National Non-Profit Announces New Education Initiative

What would happen if you put Giséle Huff of the Libertarian Jaquelin Hume Foundation in a room with Lily Eskelen-Garcia, president of the NEA, and told them to figure out the education problem in the United States?

Apparently, after two years, it just might work. Huff and Eskelen-Garcia were part of a group of 28 philosophically diverse individuals gathered by the Convergence Center for Policy Resolution to discuss the state of education today. The group met six times for two days each over 18 months and the result is a vision statement and new initiative, Education Reimagined.

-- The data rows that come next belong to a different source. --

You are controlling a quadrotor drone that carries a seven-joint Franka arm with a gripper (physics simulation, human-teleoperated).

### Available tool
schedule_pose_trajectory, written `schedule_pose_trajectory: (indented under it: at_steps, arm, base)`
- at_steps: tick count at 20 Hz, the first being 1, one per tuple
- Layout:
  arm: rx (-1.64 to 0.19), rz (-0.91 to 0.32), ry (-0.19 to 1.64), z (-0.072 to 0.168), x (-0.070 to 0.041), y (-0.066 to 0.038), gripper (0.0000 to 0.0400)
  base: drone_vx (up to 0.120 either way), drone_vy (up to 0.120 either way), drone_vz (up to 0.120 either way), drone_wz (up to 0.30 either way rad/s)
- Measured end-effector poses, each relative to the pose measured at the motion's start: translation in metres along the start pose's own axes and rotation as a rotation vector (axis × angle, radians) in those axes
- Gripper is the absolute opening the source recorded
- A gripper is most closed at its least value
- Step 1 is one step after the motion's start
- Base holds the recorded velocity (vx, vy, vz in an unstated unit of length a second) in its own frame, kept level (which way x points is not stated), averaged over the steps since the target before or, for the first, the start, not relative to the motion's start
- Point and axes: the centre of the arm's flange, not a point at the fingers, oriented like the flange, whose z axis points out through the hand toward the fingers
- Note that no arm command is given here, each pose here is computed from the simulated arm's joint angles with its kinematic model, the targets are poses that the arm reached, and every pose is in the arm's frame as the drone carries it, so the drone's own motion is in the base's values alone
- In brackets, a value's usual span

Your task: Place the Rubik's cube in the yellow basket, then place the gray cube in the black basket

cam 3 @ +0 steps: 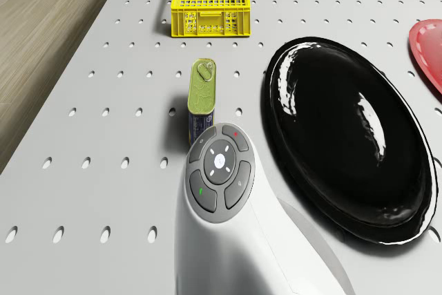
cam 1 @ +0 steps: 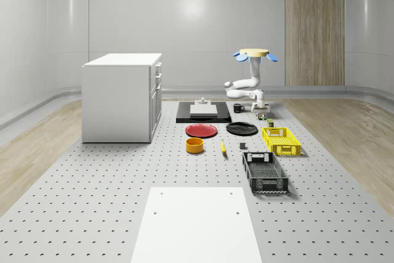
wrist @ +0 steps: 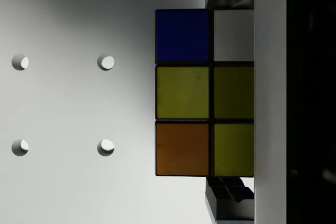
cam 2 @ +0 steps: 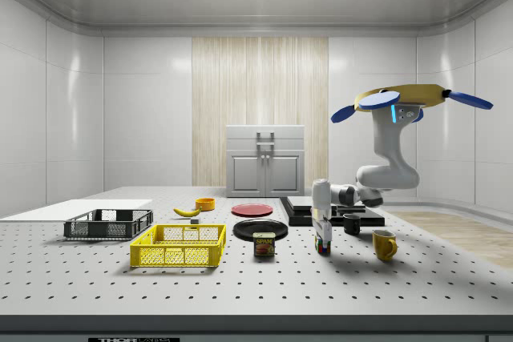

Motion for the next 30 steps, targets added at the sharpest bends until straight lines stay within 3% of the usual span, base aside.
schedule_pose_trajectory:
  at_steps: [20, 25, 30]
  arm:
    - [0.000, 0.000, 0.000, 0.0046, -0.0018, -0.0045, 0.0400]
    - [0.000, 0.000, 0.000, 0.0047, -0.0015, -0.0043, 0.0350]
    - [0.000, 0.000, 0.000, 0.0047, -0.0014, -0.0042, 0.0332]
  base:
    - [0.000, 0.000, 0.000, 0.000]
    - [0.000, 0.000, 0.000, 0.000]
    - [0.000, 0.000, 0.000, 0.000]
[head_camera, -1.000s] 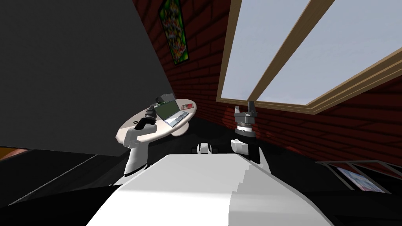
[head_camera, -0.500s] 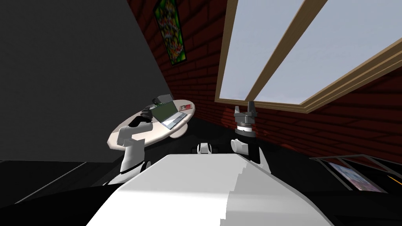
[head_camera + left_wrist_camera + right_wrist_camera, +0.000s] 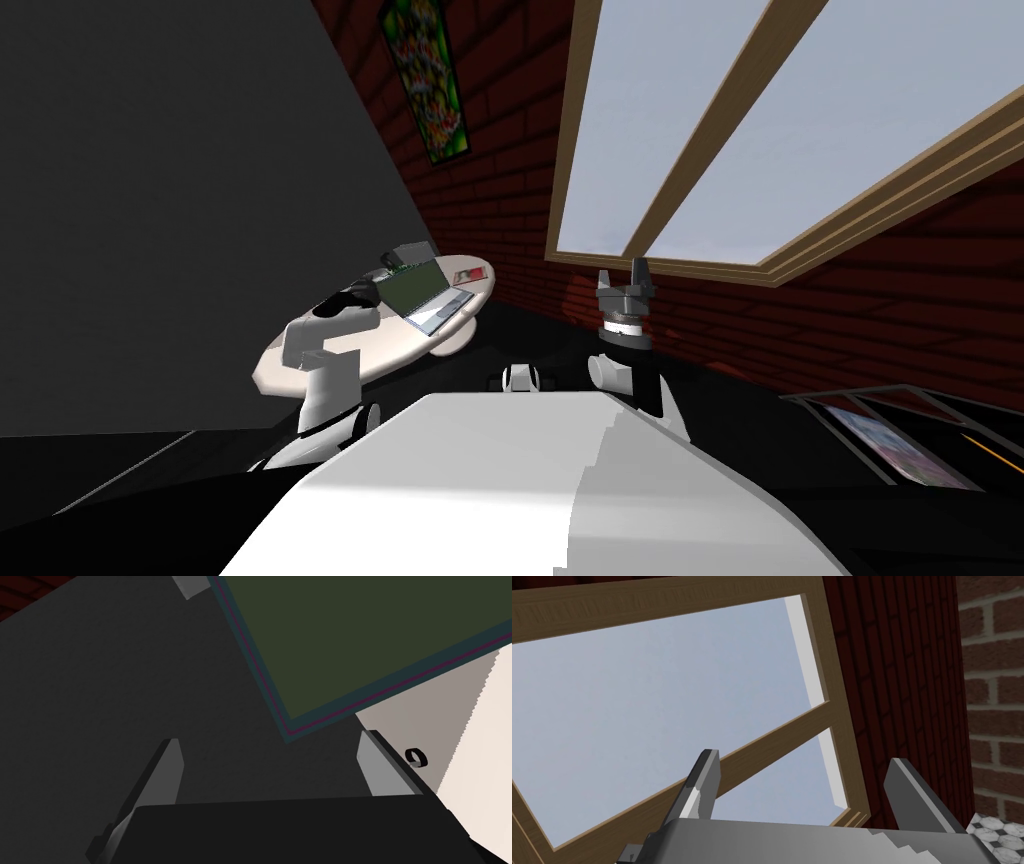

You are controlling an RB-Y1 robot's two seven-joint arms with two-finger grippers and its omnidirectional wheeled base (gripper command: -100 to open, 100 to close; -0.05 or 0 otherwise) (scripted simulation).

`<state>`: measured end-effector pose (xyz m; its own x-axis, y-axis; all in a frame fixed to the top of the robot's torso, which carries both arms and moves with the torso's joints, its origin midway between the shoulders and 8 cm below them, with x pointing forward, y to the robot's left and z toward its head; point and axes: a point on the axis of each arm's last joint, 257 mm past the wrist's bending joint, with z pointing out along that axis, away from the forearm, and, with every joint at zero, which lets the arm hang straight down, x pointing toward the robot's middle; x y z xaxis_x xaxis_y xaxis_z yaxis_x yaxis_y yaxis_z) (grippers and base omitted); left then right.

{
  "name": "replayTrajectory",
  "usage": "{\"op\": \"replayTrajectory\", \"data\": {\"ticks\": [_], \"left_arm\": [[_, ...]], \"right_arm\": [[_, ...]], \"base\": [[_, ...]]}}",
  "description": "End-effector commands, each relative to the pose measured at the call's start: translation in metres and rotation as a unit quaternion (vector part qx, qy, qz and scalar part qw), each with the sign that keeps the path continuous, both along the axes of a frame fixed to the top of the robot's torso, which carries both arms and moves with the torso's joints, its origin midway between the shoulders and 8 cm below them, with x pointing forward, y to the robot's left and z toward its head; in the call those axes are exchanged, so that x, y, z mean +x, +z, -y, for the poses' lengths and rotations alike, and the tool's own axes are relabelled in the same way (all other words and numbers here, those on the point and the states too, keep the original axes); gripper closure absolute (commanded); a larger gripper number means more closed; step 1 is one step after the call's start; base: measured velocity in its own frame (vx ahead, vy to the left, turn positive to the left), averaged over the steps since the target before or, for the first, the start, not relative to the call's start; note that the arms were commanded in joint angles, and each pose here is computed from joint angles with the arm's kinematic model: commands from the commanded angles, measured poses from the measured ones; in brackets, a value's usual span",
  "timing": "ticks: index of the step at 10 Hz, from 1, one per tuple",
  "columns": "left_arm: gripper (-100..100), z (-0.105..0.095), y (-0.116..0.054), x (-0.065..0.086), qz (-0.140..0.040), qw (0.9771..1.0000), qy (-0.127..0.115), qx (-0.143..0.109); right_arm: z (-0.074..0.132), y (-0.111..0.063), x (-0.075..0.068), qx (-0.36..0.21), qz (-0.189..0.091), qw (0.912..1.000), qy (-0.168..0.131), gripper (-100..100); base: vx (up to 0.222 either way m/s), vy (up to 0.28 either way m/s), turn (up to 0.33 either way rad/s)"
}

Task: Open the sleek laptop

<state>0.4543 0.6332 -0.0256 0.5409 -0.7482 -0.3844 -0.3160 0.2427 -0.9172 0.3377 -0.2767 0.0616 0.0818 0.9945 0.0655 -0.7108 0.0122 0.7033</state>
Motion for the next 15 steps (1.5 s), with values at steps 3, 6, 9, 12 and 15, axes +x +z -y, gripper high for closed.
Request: {"op": "replayTrajectory", "data": {"ticks": [3, 6, 9, 12, 15], "left_arm": [[-100, -0.028, -0.016, -0.016, -0.038, 0.9979, 0.038, -0.037], [-100, -0.048, -0.023, -0.03, -0.061, 0.994, 0.064, -0.065], [-100, -0.056, -0.031, -0.039, -0.079, 0.9902, 0.078, -0.085], [-100, -0.069, -0.038, -0.054, -0.1, 0.9838, 0.099, -0.111], [-100, -0.079, -0.042, -0.067, -0.117, 0.9771, 0.115, -0.135]], "right_arm": [[0.0, 0.0, 0.0, 0.0, 0.0, 1.0, 0.0, 0], [0.0, 0.0, 0.0, 0.0, 0.0, 1.0, 0.0, 0], [0.0, 0.0, 0.0, 0.0, 0.0, 1.0, 0.0, 0], [0.0, 0.0, 0.0, 0.0, 0.0, 1.0, 0.0, 0], [0.0, 0.0, 0.0, 0.0, 0.0, 1.0, 0.0, 0]], "base": [[0.032, 0.025, -0.052], [0.028, 0.03, -0.052], [0.027, 0.03, -0.04], [0.026, 0.032, -0.045], [0.023, 0.03, -0.051]]}}
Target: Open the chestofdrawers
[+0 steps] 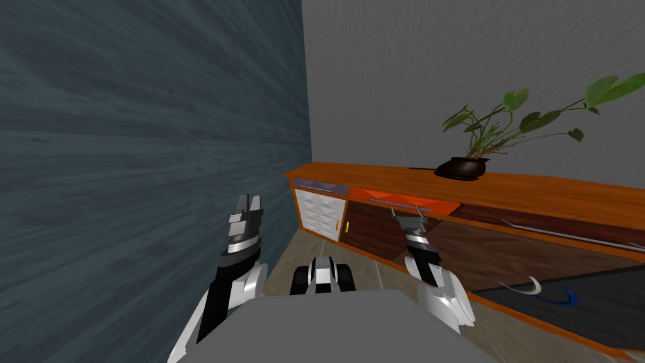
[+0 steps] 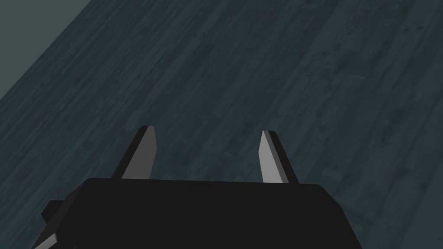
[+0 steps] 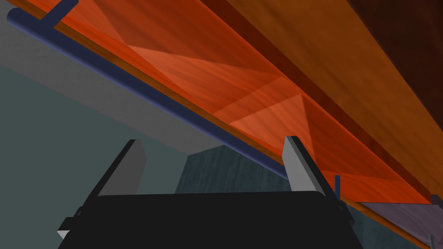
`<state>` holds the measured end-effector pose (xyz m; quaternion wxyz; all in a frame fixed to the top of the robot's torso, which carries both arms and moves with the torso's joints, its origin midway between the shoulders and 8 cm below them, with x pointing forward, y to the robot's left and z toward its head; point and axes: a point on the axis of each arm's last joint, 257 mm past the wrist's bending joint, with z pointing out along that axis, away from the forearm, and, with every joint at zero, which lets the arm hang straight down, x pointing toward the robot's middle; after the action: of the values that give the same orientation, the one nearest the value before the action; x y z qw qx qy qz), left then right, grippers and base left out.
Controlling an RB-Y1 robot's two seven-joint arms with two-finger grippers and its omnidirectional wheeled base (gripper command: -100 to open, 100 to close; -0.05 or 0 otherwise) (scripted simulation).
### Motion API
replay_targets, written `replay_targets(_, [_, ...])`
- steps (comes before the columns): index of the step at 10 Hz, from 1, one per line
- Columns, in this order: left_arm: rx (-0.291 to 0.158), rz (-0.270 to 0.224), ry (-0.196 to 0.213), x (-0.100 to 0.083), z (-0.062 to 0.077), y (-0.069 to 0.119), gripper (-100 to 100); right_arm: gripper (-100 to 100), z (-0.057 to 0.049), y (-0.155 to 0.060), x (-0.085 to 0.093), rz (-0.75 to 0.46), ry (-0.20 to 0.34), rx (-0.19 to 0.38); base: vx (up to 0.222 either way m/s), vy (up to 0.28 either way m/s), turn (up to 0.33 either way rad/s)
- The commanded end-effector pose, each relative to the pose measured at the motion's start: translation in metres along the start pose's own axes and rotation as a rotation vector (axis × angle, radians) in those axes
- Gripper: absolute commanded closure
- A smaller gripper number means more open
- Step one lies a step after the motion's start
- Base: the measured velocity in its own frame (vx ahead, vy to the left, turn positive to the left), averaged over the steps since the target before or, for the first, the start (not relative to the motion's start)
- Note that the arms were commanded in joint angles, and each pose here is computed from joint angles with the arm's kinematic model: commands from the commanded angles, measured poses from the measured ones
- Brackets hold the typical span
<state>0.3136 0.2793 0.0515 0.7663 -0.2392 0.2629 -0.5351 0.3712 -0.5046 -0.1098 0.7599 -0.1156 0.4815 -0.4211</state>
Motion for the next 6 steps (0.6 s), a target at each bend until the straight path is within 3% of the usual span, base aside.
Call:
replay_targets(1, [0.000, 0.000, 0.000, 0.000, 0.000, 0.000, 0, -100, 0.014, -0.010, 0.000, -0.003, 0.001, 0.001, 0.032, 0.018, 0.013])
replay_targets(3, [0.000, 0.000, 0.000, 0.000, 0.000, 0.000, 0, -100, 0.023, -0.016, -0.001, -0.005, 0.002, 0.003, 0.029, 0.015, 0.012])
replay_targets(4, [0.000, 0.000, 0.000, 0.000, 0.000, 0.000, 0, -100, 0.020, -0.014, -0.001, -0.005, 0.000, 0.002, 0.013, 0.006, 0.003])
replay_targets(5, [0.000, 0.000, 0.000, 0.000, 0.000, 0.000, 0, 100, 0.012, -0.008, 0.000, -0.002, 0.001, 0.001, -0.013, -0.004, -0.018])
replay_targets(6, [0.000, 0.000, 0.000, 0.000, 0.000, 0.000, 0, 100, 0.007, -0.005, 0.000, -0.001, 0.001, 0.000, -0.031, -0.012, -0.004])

Education Reimagined seeks to accelerate the growth of the learner-centered education movement. Kelly Young, director of Education Reimagined, hopes that in the next five years there will be hundreds of learning environments that exemplify the five traits of the vision’s design for learning and at least 15 communities with systems aligned with supporting these goals. The five traits are: Competency Based; Personalized, Relevant, & Contextualized; Learner Agency; Socially Embedded; and Open-Walled.

The original 28 participants include David Andrews, dean of John Hopkins University, Lizabeth Fogel, director of education for the Walt Disney Company, and several school principals, CEOs, and Board of Education leaders. These 28 will now serve as the advisory board for the initiative with a goal of creating space for parents, educators, community leaders, and others to connect, share, learn, and reshape the public conversation on education.

Many higher education leaders are already involved in the group, and if the initiative gathers steam, it could have a dramatic impact on the way schools of education teach teachers.

Representatives of Education Reimagined are already beginning to speak at conferences, including the upcoming ones iNacol symposium on online learning in November.

Education Reimagined is only the latest initiative to come out of Convergence’s unique approach to solving critical national issues including poverty, economic mobility, and nutrition and wellness.